━━━ Input records
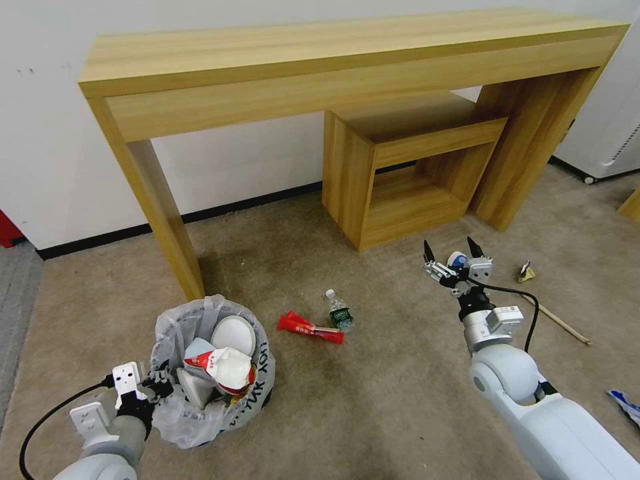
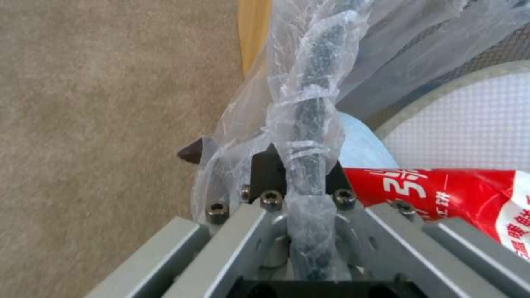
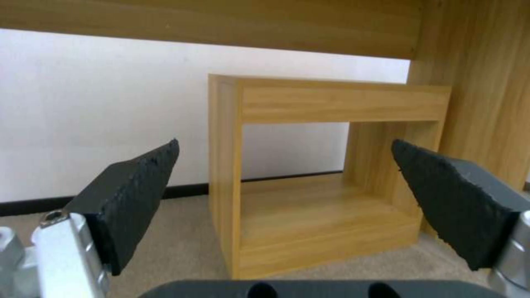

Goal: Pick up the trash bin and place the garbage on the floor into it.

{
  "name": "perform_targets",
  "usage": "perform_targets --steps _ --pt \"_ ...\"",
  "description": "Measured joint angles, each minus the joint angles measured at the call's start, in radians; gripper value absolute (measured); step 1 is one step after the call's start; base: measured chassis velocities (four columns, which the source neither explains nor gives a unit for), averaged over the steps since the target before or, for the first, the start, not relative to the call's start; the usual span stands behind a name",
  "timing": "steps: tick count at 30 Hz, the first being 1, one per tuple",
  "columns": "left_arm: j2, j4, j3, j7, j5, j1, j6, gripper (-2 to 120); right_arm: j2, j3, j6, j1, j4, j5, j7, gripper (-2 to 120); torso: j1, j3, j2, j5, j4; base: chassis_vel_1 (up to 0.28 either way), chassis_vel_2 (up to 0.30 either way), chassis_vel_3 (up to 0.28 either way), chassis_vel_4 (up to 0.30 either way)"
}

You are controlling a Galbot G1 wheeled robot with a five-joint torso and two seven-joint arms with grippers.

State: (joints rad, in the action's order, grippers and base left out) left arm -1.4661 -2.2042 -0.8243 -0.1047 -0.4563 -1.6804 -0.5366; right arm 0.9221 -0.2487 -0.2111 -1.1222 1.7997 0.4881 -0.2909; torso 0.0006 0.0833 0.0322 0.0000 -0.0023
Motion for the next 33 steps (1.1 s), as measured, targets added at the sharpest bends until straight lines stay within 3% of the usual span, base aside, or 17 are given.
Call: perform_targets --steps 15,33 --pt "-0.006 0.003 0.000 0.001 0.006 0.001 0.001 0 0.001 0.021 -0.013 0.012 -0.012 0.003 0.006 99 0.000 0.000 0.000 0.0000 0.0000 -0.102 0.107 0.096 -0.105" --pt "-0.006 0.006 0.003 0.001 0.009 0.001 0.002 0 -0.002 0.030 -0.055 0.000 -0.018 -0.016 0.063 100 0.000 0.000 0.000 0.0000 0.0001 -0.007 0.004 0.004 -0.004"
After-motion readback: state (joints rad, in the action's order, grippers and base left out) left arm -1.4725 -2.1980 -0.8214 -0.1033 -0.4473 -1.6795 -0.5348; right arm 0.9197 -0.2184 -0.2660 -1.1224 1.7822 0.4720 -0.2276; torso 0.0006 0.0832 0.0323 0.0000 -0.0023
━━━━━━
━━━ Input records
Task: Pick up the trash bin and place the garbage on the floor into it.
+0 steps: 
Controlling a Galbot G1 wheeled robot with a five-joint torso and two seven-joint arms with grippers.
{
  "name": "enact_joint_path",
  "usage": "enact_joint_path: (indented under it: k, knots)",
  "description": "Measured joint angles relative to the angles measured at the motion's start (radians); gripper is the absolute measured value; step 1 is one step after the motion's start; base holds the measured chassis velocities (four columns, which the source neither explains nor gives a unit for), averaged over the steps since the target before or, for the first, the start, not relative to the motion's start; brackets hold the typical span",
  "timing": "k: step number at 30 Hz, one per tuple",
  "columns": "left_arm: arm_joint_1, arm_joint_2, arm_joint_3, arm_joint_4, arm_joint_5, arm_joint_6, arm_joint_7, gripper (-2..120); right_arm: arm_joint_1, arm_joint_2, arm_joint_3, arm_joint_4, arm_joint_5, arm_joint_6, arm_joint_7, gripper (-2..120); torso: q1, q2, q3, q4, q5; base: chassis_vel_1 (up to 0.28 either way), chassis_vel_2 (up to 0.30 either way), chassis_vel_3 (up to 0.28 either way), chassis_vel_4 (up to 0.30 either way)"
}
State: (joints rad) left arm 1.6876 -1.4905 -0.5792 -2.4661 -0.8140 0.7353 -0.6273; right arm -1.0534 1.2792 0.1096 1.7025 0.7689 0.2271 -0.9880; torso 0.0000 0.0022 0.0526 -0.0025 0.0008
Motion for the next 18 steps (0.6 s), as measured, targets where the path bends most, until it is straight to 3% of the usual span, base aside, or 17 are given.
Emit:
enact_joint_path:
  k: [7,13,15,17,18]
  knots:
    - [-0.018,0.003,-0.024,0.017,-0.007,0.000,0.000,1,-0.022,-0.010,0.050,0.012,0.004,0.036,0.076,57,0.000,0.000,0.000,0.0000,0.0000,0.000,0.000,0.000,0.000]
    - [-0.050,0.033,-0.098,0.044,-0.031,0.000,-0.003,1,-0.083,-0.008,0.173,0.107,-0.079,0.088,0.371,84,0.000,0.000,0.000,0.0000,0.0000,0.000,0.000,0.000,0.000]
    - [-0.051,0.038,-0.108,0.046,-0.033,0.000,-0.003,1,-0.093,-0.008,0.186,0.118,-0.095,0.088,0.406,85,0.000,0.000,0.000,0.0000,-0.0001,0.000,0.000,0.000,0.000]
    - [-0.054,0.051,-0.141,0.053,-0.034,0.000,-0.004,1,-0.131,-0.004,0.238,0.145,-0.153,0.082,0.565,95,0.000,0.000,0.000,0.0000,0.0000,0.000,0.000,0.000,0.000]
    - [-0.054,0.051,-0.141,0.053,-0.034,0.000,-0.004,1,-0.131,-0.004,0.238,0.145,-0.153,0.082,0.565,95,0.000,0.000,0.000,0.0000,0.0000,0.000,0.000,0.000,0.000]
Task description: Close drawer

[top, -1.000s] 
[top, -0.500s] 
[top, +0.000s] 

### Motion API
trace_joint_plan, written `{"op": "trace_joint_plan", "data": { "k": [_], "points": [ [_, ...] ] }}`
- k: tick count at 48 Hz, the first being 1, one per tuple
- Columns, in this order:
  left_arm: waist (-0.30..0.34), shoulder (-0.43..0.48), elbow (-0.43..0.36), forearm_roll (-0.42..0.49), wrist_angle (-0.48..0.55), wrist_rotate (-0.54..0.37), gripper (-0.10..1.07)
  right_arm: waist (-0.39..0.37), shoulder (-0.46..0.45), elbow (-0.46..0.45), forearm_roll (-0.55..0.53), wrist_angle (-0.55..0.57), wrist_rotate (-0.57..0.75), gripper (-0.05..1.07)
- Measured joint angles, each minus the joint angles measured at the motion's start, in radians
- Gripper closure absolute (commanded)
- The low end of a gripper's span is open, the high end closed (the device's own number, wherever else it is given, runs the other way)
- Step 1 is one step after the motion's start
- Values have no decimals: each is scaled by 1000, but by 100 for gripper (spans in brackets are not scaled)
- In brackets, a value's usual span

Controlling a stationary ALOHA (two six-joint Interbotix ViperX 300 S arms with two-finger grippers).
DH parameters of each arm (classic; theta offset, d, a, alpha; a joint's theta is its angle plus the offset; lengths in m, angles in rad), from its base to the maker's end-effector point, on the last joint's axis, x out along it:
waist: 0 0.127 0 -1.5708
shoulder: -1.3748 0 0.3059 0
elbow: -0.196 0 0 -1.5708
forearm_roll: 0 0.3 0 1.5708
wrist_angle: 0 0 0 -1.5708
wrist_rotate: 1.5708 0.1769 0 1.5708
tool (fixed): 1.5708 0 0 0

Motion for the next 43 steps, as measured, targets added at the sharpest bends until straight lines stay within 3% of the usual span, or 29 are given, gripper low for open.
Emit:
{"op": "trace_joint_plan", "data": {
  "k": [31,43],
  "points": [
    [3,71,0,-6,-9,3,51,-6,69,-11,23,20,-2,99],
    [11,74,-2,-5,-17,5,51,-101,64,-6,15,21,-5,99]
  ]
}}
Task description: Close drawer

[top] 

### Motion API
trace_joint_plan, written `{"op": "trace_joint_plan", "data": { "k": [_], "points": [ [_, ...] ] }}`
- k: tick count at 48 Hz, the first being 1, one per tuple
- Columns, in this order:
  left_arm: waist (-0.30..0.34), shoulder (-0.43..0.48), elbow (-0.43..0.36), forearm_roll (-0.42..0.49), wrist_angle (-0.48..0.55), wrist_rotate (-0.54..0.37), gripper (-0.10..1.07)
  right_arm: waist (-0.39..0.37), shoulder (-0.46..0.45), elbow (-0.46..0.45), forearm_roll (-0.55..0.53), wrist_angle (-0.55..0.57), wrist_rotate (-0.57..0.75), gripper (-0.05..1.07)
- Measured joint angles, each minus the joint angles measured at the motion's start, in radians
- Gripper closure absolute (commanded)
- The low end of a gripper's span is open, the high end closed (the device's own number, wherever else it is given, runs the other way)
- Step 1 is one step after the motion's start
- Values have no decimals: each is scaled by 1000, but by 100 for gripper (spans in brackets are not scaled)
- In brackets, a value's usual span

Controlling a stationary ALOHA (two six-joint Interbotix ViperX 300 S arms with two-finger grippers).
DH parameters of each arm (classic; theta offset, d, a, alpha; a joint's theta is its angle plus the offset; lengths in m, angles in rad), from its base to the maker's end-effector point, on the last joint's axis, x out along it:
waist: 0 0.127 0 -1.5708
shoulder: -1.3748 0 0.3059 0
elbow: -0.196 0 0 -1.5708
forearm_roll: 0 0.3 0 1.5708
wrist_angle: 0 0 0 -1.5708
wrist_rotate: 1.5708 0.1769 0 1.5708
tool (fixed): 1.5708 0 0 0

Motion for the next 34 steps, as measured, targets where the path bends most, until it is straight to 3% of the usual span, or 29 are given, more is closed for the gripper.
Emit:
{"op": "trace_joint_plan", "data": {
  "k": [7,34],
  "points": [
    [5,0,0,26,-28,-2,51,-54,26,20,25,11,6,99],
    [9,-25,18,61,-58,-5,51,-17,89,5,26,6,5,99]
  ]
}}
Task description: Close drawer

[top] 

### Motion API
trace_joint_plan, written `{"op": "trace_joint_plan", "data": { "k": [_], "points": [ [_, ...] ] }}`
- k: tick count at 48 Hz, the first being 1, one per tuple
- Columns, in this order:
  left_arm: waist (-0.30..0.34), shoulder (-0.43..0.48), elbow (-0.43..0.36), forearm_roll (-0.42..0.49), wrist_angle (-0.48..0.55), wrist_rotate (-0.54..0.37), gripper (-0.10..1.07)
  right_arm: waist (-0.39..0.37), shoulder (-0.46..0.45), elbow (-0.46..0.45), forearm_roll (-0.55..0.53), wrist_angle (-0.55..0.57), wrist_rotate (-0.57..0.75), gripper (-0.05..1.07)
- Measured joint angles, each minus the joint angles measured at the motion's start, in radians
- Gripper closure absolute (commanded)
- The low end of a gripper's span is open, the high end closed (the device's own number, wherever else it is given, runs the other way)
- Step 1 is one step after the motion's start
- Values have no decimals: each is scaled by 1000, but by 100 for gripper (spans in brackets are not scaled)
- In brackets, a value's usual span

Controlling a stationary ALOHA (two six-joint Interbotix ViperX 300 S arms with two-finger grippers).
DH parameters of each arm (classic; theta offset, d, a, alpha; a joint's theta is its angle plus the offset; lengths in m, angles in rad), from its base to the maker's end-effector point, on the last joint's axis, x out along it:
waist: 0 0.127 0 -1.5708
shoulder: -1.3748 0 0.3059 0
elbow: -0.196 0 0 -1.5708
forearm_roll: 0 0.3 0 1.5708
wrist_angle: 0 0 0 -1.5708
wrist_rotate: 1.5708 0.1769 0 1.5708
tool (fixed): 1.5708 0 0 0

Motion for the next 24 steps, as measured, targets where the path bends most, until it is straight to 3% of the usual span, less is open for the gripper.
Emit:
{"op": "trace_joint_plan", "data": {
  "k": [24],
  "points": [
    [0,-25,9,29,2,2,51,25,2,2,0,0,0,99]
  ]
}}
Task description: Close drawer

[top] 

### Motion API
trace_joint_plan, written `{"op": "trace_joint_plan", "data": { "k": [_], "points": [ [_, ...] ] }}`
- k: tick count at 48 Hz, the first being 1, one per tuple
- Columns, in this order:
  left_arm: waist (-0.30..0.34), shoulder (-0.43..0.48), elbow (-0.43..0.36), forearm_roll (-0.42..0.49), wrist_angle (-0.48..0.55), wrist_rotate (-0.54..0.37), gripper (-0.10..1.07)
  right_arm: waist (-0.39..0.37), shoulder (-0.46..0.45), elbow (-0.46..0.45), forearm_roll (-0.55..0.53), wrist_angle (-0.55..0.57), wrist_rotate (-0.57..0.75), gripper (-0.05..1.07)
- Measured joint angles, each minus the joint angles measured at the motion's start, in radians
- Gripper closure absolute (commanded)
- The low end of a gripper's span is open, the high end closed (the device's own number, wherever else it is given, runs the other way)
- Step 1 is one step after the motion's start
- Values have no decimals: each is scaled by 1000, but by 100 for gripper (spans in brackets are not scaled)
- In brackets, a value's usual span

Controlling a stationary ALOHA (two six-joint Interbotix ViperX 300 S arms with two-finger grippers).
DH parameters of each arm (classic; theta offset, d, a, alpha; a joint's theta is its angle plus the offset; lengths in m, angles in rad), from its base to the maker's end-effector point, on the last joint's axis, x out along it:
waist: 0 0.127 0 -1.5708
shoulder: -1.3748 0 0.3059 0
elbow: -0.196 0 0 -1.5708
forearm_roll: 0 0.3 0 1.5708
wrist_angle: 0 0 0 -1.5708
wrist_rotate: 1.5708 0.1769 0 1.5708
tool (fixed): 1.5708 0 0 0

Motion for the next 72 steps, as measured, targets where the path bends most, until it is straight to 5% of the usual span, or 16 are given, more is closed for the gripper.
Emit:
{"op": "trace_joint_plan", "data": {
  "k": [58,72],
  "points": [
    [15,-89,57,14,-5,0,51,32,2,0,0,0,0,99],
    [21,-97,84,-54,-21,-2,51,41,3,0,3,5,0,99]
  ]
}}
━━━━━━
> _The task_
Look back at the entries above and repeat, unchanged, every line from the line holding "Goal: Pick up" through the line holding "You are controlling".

> _Answer area_
Goal: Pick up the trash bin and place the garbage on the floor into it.

{
  "name": "perform_targets",
  "usage": "perform_targets --steps _ --pt \"_ ...\"",
  "description": "Measured joint angles, each minus the joint angles measured at the call's start, in radians; gripper value absolute (measured); step 1 is one step after the call's start; base: measured chassis velocities (four columns, which the source neither explains nor gives a unit for), averaged over the steps since the target before or, for the first, the start, not relative to the call's start; the usual span stands behind a name",
  "timing": "steps: tick count at 30 Hz, the first being 1, one per tuple",
  "columns": "left_arm: j2, j4, j3, j7, j5, j1, j6, gripper (-2 to 120); right_arm: j2, j3, j6, j1, j4, j5, j7, gripper (-2 to 120); torso: j1, j3, j2, j5, j4; base: chassis_vel_1 (up to 0.28 either way), chassis_vel_2 (up to 0.30 either way), chassis_vel_3 (up to 0.28 either way), chassis_vel_4 (up to 0.30 either way)"
}

You are controlling a Galbot G1 wheeled robot with a five-joint torso and two seven-joint arms with grippers.

This output is finished.